Sin embargo, no todos los que veían anime lo hacían por la misma razón o lo tomaban de la misma forma, con el objetivo de diferenciarlos aparecieron los denominados Subtipos, entre ellos se encontraba el denominado Akiba-Kei. Literalmente significa “estilo Akihabara”, debido a que hacía referencia al popular distrito de Tokio. La característica distintiva de los Akiba-Kei es la cultura Pop y los videojuegos.

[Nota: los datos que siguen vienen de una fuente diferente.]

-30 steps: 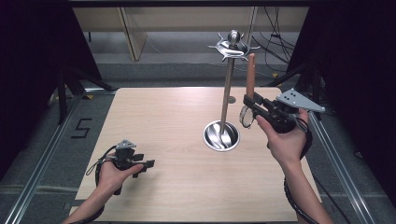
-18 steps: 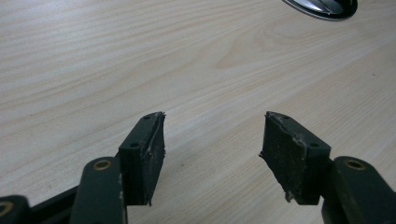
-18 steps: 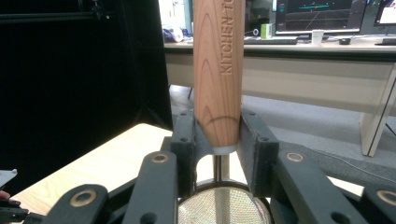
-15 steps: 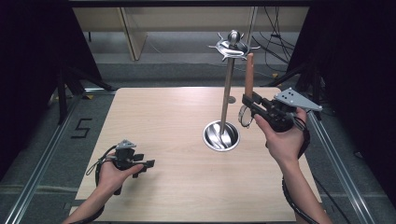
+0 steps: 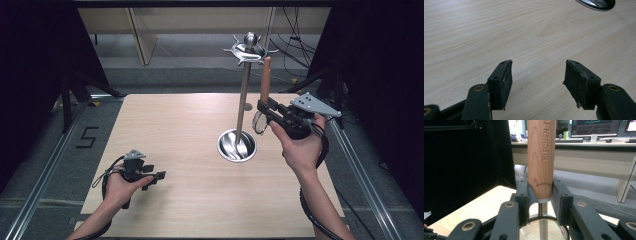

En un principio el término se usaba mayormente para las personas que eran grandes conocedoras de Akihabara y habían sido testigos de los cambios que esta había dado a lo largo de su historia. En la actualidad, se usa para aquellas personas que gustan del anime y el manga, pero que a diferencia de los Otakus tienen una vida oscial activa, tienen otros intereses además del anime y el manga, sin embargo, no quiere decir que no formen parte importante de su vida, pero que no por eso descuidan su trabajo, relaciones con amigos, la familia, sus estudios, etc.
Los Otakus son personas a las que no puede importarle menos su aspecto físico, trabajan sólo para satisfacer sus necesidades con su obsesión, ya sea anime, manga o cualquier otra cosa. Son personas que viven sólo por para su afición. Psicológicamente no están bien, razón por la que en Japón usualmente son acusados de algún crimen.

Entonces la pregunta es: ¿Por qué entonces utilizamos este término para referirnos a los fans del anime?, la respuesta es sencilla, por la misma razón de que utilizamos Friki o Nerd como si fuera lo más normal del mundo. Ve a cualquier otro país y dile Friki al primero con pinta de roquero que te encuentres por la calle, lo menos que te puede pasar es terminar con una bota en la cara. Y aunque los aficionados occidentales han tomado la palabra Otaku como algo neutro, la realidad es que la misma es estrictamente y solamente discriminatoria. Sin embargo, Akiba-Kei hace referencia a los que están relacionados con la subcultura Otaku, pero sin las connotaciones negativas del mismo.